PGI and GPTs can partially complement each other function in GCs

Previous studies reported that constitutive expression of either GPTs rescued the leaf starch deficient phenotype of pgi mutant, indicating GPTs can compensate for the loss of PGI (Kammerer et al., 1998; Niewiadomski et al., 2005; Kunz et al., 2010). Our work suggests indeed that a certain level of reciprocal functional complementation between PGI and GPTs also occurs in GCs. For instance, despite GPT2 was highly expressed in GCs relative to leaves (Figure 2A), loss of GPT2 alone or in the gpt1 mutant background had no major impact on GC starch accumulation (Figure 2, B and D).

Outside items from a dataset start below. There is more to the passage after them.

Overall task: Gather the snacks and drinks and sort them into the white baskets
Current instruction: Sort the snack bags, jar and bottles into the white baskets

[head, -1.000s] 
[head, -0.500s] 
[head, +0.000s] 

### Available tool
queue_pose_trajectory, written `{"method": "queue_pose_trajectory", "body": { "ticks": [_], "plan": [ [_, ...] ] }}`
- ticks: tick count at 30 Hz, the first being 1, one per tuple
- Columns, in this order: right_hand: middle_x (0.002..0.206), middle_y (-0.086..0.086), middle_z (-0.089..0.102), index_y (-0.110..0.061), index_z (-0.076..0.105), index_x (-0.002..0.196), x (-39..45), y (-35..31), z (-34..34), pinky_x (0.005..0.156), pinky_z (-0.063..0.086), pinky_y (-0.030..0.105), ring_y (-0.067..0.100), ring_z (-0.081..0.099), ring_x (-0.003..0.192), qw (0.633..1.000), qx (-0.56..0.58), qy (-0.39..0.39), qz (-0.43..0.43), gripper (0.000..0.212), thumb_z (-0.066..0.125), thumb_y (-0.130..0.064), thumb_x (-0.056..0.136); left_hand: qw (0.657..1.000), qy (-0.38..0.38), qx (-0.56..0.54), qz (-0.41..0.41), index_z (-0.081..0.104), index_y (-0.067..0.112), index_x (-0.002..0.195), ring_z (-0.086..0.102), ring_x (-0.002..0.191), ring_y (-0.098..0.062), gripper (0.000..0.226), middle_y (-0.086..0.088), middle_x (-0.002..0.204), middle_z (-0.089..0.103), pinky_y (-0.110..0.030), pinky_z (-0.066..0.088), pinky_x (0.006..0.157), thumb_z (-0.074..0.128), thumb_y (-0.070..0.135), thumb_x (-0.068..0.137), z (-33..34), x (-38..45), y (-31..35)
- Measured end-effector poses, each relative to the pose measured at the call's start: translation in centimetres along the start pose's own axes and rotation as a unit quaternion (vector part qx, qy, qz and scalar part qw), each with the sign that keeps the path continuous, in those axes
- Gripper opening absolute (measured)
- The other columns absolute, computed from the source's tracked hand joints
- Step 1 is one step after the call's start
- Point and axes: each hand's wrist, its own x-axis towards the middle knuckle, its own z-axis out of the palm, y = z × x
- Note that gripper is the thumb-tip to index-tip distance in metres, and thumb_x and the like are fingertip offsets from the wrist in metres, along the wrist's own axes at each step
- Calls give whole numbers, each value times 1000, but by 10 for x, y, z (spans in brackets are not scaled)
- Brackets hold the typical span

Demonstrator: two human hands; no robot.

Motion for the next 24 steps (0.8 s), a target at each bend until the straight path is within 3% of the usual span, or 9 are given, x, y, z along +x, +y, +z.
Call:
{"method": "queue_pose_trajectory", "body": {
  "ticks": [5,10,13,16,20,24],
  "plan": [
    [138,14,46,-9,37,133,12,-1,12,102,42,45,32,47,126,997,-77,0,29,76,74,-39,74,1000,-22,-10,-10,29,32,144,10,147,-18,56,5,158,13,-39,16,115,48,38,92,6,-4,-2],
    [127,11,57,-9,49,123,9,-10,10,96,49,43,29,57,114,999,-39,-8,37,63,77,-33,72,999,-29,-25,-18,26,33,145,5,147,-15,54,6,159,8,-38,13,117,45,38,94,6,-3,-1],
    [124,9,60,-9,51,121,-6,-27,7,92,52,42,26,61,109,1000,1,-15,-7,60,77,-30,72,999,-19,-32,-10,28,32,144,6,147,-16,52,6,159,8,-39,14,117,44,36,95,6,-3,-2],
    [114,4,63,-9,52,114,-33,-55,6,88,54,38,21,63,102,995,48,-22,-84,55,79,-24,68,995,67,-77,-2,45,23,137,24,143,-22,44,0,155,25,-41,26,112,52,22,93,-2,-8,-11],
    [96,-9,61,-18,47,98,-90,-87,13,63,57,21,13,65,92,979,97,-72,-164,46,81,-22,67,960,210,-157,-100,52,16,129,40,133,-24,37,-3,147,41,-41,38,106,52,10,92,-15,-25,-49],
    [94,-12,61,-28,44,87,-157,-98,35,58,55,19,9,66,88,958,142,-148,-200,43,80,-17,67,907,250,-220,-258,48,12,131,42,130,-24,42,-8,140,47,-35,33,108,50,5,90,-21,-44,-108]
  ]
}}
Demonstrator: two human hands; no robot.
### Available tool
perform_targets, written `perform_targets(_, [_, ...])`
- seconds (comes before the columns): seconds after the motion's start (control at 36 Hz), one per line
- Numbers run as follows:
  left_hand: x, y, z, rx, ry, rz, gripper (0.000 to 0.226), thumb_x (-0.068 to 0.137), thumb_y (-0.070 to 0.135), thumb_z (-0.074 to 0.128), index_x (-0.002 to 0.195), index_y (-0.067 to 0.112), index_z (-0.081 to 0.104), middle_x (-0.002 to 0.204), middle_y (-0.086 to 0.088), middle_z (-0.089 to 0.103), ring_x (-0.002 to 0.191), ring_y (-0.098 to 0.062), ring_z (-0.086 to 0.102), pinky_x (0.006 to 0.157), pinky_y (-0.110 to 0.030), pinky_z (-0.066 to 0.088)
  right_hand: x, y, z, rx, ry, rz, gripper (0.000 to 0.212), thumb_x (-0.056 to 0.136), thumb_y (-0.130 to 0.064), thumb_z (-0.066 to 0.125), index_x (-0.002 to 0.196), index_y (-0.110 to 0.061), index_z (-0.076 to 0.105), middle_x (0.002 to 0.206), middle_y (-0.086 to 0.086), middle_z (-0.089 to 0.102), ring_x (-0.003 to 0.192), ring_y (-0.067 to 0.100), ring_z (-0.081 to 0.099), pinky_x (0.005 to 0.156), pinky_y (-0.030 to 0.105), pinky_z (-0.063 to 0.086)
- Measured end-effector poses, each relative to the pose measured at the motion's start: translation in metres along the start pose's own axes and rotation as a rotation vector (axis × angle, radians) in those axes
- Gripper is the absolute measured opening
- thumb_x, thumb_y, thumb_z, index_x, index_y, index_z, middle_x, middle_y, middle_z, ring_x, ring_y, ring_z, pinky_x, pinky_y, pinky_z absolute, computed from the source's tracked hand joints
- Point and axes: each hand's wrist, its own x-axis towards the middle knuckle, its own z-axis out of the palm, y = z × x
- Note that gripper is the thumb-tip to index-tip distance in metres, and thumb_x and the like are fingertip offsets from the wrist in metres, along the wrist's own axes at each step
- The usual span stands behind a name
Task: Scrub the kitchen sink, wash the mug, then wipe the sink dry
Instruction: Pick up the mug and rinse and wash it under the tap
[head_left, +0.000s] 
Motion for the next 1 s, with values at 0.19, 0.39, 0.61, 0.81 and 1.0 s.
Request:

However, GPT2 was specifically activated in GCs in the absence of both GPT1 and PGI, as in the amiR-PGI silencing lines, which showed more severe reductions in GC starch accumulation than either of the single pgi, gpt1 mutants or gpt1pgi, gpt1gpt2 double mutants (Figures 3, C and D, 1A, 3A, and 2, B and D). While we cannot explain the activation of GPT2 by increased gene transcription (Supplemental Figure S2), it should be noted that responses at the mRNA level do not always reflect changes in protein amounts or enzyme activity. Recent work revealed that GPT proteins, despite having highly conserved catalytic and substrate binding sites, diverge substantially in their N-terminal domains (Baune et al., 2020), suggesting posttranslational modifications may play a role in regulating GPT activity. Additional evidence of functional compensation between PGI and GPTs is provided by the GC starch phenotypes of pgi and gpt1pgi mutants. While pgi showed elevated starch levels during the night (Figure 1A), gpt1pgi double mutants had starch amounts comparable to WT (Figure 3A), suggesting that nighttime starch overaccumulation in pgi GCs resulted from GPT1 activation. Lastly, the mild GC starch phenotype of gpt1gpt2 (Figure 2D), besides indicating that GPTs do not have redundant functions in GCs, suggests that PGI compensated for the loss of both GPTs. We suggest that the functional interaction between PGI and GPTs in GCs is a unique feature of GC starch metabolism, likely to compensate for the limited photosynthetic capacity of GCs compared with leaves.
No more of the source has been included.